Is it really worth getting wedding insurance? we have already paid down a deposit for our hotel. Would insurance cover hotel or other vendors going bust before the big day?


----------



## bren1916 (31 Dec 2008)

What's the chances of your hotel going bust before the wedding?
Don't see any reason to take out insurance other than on himself not turning up!


----------



## PaddyBloggit (31 Dec 2008)

Chances of a hotel going bust is much higher than ever before.
A number of hotels have gone to the wall recently.

No harm checking out what the premium would cost you.


----------



## Susanna (31 Dec 2008)

Do take it out, you never know what might happen, death of a relative, illness etc


----------



## Bob_tg (31 Dec 2008)

Susanna said:


> Do take it out


 
That advice is not useful as we do not yet know what the insurance will cost you.

Your decision should be dependent on the cost of the insurance versus the risk of something going wrong.  As PaddyBloggit says, 'no harm in checking out what the premium would cost you'.


----------



## mathepac (31 Dec 2008)

Bob_tg said:


> ...  As PaddyBloggit says, 'no harm in checking out what the premium would cost you'.


and what the T&C's are. I doubt it would cover eventualities like the hotel, florist, dressmaker or photographer going bust.


----------



## bren1916 (9 Jan 2009)

The hotel will only take the deposit before the day itself so you'll be insuring your deposit?
I'd be a lot more worried about the event and consequences of something unforseen happening that about a few hundred euro...


----------



## Louth Video (14 Feb 2009)

Hey Money Penny


I think you've gotten some clever advice earlier in this post, when it was suggested that wedding insurance is going to become almost a necessity during the current recession, especialy with the number of Hotel Closures.
But take this idea even further; what if your Photographer ( or heaven forbid - Your Videographer ) either goes bust or fails to provide a finished Album or Wedding Video..... at leat the insurance will allow you to Retake the photos or video, at no extra expense to you . What if the Dress Hire gets damaged, or your Presents are Stolen ? 



There are a number of wedding insurance companies offering this type of cover from 69 to 199 euro. It seems very good value if you compare it to the peace of mind, the only time we ever Want insurance is when we NEED it. A little research into the level of cover that is available turned up a very interesting array of options....


I have no vested interest in the insurance market, nor do I sell it. But I have seen some disasters occuring in the past 30 years that I have been recording wedding videos in Co Louth.

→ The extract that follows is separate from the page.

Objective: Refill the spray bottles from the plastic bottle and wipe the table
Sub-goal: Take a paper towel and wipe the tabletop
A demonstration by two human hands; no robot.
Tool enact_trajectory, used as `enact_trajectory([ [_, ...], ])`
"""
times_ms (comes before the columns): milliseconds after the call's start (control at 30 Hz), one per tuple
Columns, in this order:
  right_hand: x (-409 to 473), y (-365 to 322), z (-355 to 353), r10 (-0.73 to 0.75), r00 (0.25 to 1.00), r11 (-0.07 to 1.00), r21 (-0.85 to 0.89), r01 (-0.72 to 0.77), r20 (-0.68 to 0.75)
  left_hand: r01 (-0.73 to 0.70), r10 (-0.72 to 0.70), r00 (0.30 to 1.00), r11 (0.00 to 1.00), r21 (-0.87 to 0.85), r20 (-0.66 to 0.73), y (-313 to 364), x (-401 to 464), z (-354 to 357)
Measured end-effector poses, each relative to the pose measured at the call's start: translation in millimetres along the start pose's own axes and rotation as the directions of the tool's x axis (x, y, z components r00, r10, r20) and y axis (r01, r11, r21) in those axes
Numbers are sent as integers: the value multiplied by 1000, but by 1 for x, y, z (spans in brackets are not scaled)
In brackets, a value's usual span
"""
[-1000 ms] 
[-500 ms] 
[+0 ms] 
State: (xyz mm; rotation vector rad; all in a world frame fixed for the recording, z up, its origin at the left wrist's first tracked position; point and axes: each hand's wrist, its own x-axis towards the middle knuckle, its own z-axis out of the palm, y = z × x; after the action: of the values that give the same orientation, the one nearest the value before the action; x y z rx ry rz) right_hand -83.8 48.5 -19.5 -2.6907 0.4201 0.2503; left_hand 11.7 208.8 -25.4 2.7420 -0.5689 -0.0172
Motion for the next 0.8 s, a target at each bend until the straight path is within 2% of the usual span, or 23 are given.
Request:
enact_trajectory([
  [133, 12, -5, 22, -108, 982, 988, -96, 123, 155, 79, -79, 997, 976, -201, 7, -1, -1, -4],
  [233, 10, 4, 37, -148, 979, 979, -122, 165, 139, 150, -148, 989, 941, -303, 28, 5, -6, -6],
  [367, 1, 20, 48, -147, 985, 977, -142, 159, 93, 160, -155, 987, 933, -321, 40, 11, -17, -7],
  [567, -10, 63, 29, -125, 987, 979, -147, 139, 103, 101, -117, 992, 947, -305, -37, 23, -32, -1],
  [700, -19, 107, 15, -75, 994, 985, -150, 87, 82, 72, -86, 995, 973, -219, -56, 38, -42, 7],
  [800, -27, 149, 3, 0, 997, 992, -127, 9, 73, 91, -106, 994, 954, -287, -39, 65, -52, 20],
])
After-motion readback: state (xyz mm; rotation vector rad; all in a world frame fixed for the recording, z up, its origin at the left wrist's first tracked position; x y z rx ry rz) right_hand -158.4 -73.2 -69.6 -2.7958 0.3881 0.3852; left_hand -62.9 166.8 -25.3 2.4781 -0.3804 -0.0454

These links may help you to decide  http://www.weddinginsurance.ie/compare_cover.asp
http://www.irishweddinginsurance.ie/pages/covercomparison.html


Best of luck in your search

Gerry Duffy


----------



## shopgirl (14 Feb 2009)

Also look at bhpinsurance.ie


----------



## N&C (19 Feb 2009)

Getting married in August and took Wedding Insurance out about two weeks ago.  Best plan i could find was €200 which under failure of suppliers covers up to €7000. We have already paid €2000 of a deposit to hotel and 50% due in few months so wanted to make sure that was safe! As a previous post said though you also have to think about the small businesses that may struggle in these times. I know we have paid a lot of deposits to different suppliers so I am glad that this is covered.  It also includes honeymoon.  The peace of mind is worth the €200 in my opinion.


----------